**What needs to be done**
After locating the line that contains "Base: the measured" in the data below, set down exactly that line and each one after it through the line that contains "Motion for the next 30", and nothing more.

**Information shown**
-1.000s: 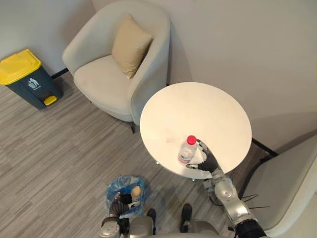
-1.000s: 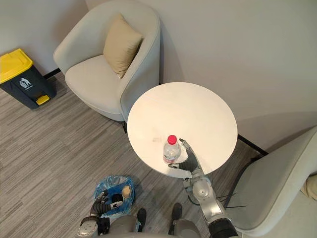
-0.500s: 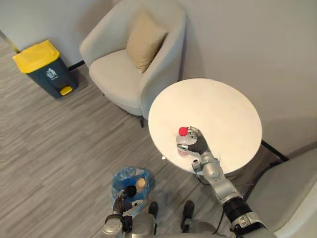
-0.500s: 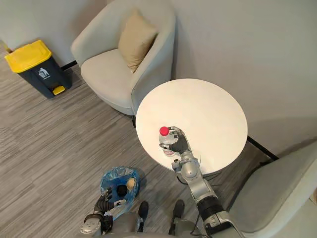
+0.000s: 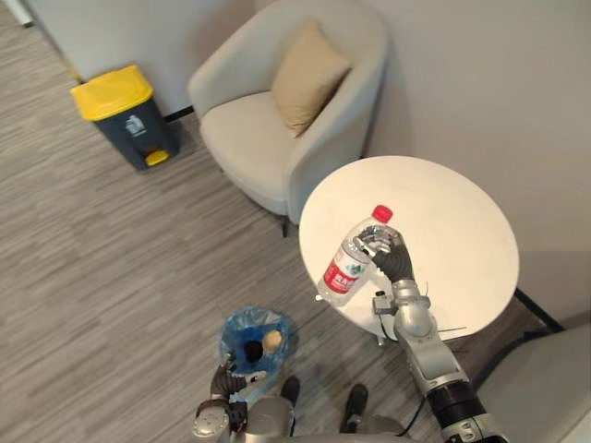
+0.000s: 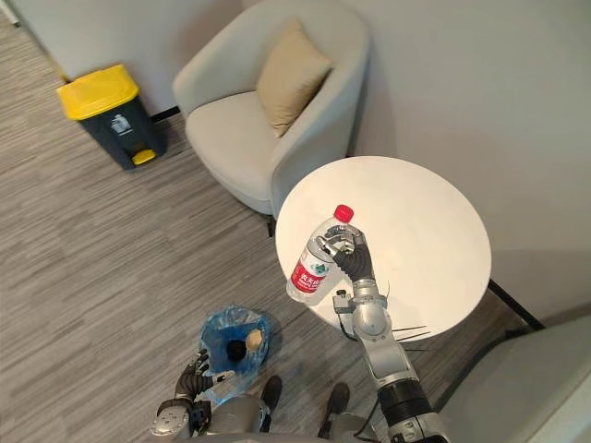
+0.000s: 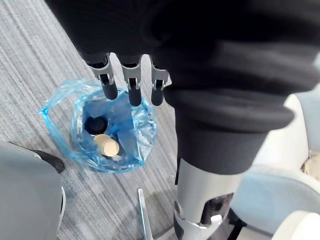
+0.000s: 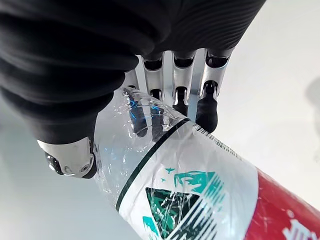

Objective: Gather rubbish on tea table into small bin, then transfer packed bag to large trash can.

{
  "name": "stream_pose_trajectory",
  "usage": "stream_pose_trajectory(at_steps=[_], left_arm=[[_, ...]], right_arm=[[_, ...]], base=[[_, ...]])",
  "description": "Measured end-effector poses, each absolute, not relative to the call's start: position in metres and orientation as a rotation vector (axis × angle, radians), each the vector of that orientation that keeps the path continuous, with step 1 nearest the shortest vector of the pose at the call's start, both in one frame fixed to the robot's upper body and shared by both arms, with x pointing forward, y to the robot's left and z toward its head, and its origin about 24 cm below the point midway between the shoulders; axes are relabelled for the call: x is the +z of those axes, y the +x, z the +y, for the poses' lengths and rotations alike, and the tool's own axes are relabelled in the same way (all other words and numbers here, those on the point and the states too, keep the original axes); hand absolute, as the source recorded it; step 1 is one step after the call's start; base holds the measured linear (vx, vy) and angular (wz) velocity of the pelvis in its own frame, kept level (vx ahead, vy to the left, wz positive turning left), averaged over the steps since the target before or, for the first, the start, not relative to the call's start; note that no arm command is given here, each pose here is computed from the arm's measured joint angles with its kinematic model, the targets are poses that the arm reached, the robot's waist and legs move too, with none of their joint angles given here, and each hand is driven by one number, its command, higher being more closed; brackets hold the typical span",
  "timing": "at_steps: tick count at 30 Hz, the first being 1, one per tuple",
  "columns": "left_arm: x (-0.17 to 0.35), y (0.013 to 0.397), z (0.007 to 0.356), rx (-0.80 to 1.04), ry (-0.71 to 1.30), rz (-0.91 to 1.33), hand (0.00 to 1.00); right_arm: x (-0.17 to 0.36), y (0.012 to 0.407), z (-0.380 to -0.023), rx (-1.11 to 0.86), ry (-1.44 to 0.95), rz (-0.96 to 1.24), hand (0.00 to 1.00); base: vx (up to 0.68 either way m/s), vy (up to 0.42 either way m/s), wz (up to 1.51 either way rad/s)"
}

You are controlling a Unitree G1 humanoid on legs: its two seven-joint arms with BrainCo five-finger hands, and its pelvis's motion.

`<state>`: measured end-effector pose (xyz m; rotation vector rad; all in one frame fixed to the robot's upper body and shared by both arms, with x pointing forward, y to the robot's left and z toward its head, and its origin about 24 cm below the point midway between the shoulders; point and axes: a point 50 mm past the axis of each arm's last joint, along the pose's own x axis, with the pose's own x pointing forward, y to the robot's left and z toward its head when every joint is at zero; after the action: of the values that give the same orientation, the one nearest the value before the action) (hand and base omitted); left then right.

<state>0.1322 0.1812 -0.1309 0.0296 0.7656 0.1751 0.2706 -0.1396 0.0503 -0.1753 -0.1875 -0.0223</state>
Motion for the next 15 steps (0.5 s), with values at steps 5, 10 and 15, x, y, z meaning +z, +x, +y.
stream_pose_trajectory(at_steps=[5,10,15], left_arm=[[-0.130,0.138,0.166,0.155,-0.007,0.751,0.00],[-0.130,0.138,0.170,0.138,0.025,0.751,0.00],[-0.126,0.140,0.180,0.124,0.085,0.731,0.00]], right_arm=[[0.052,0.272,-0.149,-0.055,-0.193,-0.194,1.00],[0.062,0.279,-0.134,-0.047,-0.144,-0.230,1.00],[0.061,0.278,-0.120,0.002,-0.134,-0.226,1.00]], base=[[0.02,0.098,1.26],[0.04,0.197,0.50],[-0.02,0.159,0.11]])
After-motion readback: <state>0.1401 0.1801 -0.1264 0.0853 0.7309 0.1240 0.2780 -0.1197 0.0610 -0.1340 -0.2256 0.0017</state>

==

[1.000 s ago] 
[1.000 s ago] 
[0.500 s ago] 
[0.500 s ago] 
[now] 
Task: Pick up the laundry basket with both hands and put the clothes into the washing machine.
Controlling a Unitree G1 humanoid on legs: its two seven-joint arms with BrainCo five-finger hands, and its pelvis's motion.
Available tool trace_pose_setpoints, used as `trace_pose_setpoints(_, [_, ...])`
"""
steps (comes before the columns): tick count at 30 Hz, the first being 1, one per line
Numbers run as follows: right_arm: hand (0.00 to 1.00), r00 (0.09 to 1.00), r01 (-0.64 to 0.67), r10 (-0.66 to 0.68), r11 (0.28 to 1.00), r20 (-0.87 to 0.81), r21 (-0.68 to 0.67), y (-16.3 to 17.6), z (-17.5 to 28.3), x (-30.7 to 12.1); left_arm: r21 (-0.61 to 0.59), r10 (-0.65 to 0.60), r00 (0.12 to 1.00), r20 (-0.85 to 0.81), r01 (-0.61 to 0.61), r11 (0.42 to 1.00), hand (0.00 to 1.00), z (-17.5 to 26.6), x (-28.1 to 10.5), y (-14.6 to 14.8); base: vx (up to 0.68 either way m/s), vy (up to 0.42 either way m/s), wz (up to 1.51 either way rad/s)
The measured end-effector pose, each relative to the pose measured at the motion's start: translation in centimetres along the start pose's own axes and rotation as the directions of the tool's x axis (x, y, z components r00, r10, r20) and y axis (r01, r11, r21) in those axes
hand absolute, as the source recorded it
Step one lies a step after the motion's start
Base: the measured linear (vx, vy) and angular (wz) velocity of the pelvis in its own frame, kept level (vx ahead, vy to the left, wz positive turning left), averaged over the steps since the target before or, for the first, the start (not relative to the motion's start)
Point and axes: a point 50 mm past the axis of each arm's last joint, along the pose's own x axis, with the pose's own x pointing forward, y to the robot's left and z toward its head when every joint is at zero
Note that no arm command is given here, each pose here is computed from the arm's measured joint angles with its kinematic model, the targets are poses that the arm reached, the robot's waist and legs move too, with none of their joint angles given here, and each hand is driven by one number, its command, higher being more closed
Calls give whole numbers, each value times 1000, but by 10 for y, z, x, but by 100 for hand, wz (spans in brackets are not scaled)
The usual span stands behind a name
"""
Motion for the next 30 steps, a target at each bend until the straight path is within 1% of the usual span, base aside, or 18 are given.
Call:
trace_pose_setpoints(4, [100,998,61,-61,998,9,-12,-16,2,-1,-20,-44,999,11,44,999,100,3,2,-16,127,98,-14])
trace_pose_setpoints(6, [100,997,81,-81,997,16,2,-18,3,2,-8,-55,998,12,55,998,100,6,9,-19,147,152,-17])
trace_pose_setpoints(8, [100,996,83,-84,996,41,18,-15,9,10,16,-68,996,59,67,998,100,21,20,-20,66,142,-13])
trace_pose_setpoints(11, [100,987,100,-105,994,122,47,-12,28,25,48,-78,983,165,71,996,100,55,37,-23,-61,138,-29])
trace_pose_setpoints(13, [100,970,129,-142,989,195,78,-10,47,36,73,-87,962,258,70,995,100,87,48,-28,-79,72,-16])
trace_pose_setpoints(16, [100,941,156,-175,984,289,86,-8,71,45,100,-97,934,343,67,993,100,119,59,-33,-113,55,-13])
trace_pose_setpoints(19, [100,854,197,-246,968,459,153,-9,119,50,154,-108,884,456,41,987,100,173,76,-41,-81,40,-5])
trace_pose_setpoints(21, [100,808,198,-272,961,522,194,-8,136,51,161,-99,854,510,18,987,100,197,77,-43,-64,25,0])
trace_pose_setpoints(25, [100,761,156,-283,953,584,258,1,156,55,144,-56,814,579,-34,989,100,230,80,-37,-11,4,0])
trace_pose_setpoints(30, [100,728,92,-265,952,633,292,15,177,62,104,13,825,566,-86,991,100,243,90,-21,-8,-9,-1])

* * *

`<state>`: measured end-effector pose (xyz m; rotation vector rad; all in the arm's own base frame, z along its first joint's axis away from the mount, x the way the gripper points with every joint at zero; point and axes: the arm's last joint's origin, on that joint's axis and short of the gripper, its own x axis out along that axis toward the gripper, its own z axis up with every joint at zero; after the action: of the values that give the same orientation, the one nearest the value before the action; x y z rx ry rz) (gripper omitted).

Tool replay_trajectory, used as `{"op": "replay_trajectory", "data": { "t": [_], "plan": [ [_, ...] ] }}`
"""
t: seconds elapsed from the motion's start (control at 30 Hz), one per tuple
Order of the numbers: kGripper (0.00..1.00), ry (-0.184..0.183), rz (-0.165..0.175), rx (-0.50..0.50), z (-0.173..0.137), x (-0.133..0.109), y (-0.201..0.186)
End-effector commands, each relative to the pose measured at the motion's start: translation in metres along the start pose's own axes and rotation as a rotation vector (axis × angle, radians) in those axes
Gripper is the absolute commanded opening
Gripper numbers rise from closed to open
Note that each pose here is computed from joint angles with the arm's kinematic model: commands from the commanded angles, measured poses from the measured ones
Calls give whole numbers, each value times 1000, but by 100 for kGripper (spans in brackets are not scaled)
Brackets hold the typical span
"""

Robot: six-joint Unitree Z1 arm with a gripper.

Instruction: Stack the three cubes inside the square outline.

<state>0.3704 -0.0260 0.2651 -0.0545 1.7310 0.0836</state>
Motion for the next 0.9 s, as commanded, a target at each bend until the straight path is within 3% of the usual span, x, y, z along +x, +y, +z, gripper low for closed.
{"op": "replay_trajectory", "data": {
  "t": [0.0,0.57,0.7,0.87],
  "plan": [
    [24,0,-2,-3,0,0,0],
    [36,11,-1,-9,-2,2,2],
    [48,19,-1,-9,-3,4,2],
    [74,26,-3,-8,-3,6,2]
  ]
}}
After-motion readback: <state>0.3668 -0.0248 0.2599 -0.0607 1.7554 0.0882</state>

**Answer section**
Base: the measured linear (vx, vy) and angular (wz) velocity of the pelvis in its own frame, kept level (vx ahead, vy to the left, wz positive turning left), averaged over the steps since the target before or, for the first, the start (not relative to the motion's start)
Point and axes: a point 50 mm past the axis of each arm's last joint, along the pose's own x axis, with the pose's own x pointing forward, y to the robot's left and z toward its head when every joint is at zero
Note that no arm command is given here, each pose here is computed from the arm's measured joint angles with its kinematic model, the targets are poses that the arm reached, the robot's waist and legs move too, with none of their joint angles given here, and each hand is driven by one number, its command, higher being more closed
Calls give whole numbers, each value times 1000, but by 10 for y, z, x, but by 100 for hand, wz (spans in brackets are not scaled)
The usual span stands behind a name
"""
Motion for the next 30 steps, a target at each bend until the straight path is within 1% of the usual span, base aside, or 18 are given.

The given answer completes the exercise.